Color vision was tested in 7 color deficient and 6 trichromatic male observers using the Medmont C-100, AO-HRR, and Ishihara tests. Observers then completed a four alternative forced choice psychophysical task, testing visual acuity. This was done using an adaptive optics equipped vision simulator. Threshold was then determined as average log MAR of the last 5 of 12 reversals.
Color vision tests showed that observers had both protan and deutan phenotypes. The average C-100 score was +2.1 for deutans, -3.4 for protans, and -0.8 for normal observers. No difference was observed between normal and color deficient subjects in the visual acuity task. The average MAR for these groups was 0.669+/-0.074 (color deficient) and 0.636+/-0.054 (trichromat).
We observed little variation among our color-deficient observers, and no difference between protan and deutan observers. Previous studies found that multi-gene dichromats had better visual acuity than single gene dichromats and normals.
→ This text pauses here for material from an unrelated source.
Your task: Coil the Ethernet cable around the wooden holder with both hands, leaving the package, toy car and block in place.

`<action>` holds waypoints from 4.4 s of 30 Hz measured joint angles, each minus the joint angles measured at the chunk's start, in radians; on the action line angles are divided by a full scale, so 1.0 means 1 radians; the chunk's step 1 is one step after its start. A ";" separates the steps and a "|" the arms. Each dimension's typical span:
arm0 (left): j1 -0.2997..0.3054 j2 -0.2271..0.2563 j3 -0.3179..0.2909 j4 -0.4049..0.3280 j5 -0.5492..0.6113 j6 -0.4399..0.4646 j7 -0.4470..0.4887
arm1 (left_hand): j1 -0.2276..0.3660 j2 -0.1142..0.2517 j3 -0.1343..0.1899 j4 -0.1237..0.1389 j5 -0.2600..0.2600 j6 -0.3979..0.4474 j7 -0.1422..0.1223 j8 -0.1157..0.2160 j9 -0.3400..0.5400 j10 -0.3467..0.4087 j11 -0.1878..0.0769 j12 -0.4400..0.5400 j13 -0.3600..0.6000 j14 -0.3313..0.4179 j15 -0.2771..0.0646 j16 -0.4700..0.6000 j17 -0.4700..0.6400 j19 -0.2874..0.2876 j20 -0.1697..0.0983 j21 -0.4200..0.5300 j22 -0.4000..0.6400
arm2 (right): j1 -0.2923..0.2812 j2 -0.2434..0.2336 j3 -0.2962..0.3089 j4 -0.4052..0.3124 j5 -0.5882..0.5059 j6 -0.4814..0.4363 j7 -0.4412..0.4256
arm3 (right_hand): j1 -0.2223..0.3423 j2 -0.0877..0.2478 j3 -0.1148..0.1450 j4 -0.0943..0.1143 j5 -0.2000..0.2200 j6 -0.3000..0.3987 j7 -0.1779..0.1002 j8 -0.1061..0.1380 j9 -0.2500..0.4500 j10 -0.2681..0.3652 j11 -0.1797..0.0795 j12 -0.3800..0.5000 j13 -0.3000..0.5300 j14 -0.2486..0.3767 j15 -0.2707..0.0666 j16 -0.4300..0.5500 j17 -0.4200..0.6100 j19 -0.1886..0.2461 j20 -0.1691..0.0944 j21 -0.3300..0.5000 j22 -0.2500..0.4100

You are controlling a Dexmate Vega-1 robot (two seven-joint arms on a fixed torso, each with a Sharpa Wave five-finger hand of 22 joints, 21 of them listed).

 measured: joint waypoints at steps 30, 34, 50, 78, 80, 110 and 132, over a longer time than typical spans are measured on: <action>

While genetic information was not available on our subjects, future work combining genetic analysis and the AO-psychophysical tools used here will be necessary to examine more precisely the link between the X-linked opsin gene array and visual performance. There is precedence for mutations at this locus negatively affecting visual function, though this was in a single rare allele. It remains to be seen how more "normal" variation at this locus affects visual function.